WHAT YOU WILL DO:
In the listing below, look for "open" and copy every line that has it.
_ _ _
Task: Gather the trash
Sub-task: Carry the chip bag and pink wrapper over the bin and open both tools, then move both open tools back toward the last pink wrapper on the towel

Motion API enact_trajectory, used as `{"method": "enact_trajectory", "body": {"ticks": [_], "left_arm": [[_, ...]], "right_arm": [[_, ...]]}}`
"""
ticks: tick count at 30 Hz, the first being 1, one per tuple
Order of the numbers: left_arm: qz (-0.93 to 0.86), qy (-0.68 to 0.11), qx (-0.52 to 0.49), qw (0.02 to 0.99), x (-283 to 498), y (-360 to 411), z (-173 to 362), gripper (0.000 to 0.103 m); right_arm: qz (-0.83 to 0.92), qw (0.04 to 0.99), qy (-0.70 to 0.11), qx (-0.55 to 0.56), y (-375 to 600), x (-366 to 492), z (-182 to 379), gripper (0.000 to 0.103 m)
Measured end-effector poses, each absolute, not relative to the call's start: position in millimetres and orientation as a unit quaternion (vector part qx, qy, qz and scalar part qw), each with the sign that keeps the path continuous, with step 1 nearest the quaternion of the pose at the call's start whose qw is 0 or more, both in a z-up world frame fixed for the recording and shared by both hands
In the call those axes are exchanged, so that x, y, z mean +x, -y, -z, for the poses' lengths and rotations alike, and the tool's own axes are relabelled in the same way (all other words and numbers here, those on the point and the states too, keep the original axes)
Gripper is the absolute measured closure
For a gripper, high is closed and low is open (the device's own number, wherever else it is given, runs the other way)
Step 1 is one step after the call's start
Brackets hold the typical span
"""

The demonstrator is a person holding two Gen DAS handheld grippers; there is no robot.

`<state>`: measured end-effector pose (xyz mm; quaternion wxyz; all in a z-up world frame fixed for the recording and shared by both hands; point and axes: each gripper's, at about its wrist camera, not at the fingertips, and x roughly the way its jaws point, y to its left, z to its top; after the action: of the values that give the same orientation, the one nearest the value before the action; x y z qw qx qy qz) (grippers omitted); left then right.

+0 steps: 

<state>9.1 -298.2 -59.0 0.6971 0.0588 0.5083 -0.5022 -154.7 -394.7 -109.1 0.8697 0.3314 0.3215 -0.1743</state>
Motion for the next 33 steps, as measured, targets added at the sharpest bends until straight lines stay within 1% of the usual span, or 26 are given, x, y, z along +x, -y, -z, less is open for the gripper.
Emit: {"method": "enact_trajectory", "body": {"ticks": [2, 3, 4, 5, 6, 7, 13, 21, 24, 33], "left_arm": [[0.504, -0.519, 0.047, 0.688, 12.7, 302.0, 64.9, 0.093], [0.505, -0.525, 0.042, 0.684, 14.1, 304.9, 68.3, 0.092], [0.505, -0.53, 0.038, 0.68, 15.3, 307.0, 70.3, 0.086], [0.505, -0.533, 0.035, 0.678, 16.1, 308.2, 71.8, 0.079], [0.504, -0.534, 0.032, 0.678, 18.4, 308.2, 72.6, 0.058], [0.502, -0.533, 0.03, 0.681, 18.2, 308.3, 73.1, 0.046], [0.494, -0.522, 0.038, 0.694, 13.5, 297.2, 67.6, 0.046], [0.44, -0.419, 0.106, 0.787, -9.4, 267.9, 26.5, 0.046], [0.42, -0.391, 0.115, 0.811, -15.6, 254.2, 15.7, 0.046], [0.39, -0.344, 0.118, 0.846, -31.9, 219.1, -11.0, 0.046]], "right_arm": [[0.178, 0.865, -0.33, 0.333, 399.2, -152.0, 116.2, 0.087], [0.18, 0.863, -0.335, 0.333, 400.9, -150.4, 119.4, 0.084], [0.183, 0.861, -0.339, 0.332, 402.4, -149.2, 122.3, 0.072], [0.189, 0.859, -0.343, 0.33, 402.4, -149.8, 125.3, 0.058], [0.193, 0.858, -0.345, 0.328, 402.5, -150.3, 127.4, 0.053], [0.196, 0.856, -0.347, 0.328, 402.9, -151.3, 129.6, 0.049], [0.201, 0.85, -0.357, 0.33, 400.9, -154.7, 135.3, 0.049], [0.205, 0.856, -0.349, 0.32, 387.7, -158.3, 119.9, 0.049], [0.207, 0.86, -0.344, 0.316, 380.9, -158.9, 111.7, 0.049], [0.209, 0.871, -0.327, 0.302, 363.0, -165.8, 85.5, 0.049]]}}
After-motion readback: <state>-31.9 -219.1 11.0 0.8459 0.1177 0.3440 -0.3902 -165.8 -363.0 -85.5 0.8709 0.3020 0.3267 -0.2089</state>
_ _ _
TASK SOLUTION:
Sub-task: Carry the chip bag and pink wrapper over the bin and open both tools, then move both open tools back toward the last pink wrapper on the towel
For a gripper, high is closed and low is open (the device's own number, wherever else it is given, runs the other way)
Motion for the next 33 steps, as measured, targets added at the sharpest bends until straight lines stay within 1% of the usual span, or 26 are given, x, y, z along +x, -y, -z, less is open for the gripper.

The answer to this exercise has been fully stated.